The Swiss National Bank (SNB) has rejected two proposals, calling for the establishment of a sovereign wealth fund and for a change in money printing policy, which would turn the independent central bank into a “political football”.
At its annual general meeting on Friday, the SNB also dismissed separate plans to expand its governing beyond its current three members and to extend its mandate into stabilising employment and exchange rates.
The raft of reform proposals were sparked by the SNB’s failed attempt to peg the franc to the euro from September 2011. This experiment abruptly ended on January 15, 2015, leading to a rapid overvaluation of the franc and major problems for the export and tourism industry.

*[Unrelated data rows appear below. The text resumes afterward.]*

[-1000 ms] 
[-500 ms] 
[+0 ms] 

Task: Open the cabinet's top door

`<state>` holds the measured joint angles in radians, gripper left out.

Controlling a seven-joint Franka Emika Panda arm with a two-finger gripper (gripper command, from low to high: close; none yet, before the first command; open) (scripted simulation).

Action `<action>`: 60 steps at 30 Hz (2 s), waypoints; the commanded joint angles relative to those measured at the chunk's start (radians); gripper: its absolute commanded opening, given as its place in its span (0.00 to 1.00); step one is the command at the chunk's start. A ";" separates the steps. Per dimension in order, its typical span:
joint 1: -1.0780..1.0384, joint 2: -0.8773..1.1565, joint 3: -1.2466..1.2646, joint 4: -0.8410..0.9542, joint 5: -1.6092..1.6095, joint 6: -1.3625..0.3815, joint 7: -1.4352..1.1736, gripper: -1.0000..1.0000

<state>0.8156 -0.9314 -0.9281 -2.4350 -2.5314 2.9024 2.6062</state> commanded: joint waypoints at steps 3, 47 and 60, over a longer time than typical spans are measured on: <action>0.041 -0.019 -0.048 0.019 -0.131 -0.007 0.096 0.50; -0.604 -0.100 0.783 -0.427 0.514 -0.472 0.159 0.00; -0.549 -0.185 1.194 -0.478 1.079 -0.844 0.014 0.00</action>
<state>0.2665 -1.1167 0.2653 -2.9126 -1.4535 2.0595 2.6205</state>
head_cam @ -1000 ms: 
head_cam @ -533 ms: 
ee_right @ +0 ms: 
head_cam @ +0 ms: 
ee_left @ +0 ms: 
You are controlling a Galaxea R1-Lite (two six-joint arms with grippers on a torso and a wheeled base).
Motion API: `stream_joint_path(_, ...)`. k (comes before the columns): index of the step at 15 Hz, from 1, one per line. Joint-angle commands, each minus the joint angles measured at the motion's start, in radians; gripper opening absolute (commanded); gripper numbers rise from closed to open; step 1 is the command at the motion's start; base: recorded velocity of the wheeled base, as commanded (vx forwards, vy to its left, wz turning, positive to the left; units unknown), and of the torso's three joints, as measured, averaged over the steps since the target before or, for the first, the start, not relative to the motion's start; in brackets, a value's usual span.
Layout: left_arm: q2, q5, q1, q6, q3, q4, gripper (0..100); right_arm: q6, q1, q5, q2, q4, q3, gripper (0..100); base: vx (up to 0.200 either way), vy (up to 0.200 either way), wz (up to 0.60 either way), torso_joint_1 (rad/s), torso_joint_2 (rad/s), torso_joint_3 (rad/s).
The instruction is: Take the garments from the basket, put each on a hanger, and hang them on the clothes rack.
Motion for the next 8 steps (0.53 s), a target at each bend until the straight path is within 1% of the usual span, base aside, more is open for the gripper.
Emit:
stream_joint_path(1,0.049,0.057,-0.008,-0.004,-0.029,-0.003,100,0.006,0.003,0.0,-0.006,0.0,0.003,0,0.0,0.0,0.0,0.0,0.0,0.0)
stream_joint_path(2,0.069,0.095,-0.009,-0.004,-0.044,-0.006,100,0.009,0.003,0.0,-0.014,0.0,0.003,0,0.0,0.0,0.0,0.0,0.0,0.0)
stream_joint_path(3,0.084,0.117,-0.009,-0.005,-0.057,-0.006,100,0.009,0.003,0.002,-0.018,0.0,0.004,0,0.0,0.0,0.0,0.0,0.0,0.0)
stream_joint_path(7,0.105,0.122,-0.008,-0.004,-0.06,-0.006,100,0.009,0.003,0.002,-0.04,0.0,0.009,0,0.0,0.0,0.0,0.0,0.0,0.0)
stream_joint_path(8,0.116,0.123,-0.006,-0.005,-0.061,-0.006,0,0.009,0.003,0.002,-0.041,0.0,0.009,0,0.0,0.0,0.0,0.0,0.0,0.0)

However, the proposed changes would compromise the independence of the central bank, expose it to political manipulation and destroy its ability to control inflation, SNB chiefs said.
SNB chairman Thomas Jordan shot down the aims of a plan to create a sovereign wealth fund as unworkable. He pointed out that, unlike Norway, Switzerland does not have a steady flow of natural resources revenues to fill a sovereign wealth fund. Instead it would contain fluctuating foreign exchange reserves that do not “create real value”.
He also rejected the notion that a sovereign wealth fund would conduct monetary policy any better than the SNB does at present.
A people’s initiative, that would force the SNB to underwrite household and business bank deposits and distribute the money it prints directly to citizens, would create a dangerous and untested precedent among central banking models, Thomas added.
“The SNB would become a political football and the fulfilment of our mandate would be hampered,” he told shareholders (mainly made up of cantons and cantonal banks).
Jean Studer, President of the Bank Council that oversees the SNB, rejected plans to increase the size of the executive board. This could damage the SNB’s independence because “interest groups might be tempted to place their ‘people’ on it,” he said.
Studer also argued that “the exchange of thoughts and arguments would decline in quality, and monetary policy would ultimately suffer,” if the SNB copies other central banks by publishing the minutes of monetary policy meetings.
And he poured cold water on the proposal of making the SNB responsible for employment and exchange rate stability, in addition to its current mandate of price stability. Such parameters often clash in periods of high volatility, Studer said.
“Would it not be wonderful if we could guarantee full employment and stable exchange rates in our country in this way? However, such an undertaking would inevitably fail dismally in the real world,” he said.
In 2014, voters turned down another people’s initiative that called on the SNB to maintain minimum gold reserves.